AVAILABLE RECORDS:
+===+

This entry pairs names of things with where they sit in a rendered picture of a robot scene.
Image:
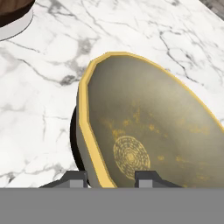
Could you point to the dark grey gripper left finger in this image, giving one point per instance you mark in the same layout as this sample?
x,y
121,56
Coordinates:
x,y
75,180

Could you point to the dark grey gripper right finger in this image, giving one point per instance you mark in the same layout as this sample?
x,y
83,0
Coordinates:
x,y
147,179

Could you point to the grey bowl with yellow rim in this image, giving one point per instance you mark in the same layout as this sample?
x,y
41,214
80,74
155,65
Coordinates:
x,y
151,125

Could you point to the white plate with brown centre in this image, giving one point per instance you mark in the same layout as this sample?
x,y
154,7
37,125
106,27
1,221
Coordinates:
x,y
13,20

+===+

REQUIREMENT: Which lines of the records above hold the word "point"? Copy each one out.

OUTPUT FOR THIS TASK:
Could you point to the dark grey gripper left finger in this image, giving one point per instance you mark in the same layout as this sample?
Could you point to the dark grey gripper right finger in this image, giving one point per instance you mark in the same layout as this sample?
Could you point to the grey bowl with yellow rim in this image, giving one point per instance you mark in the same layout as this sample?
Could you point to the white plate with brown centre in this image, giving one point per instance you mark in the same layout as this sample?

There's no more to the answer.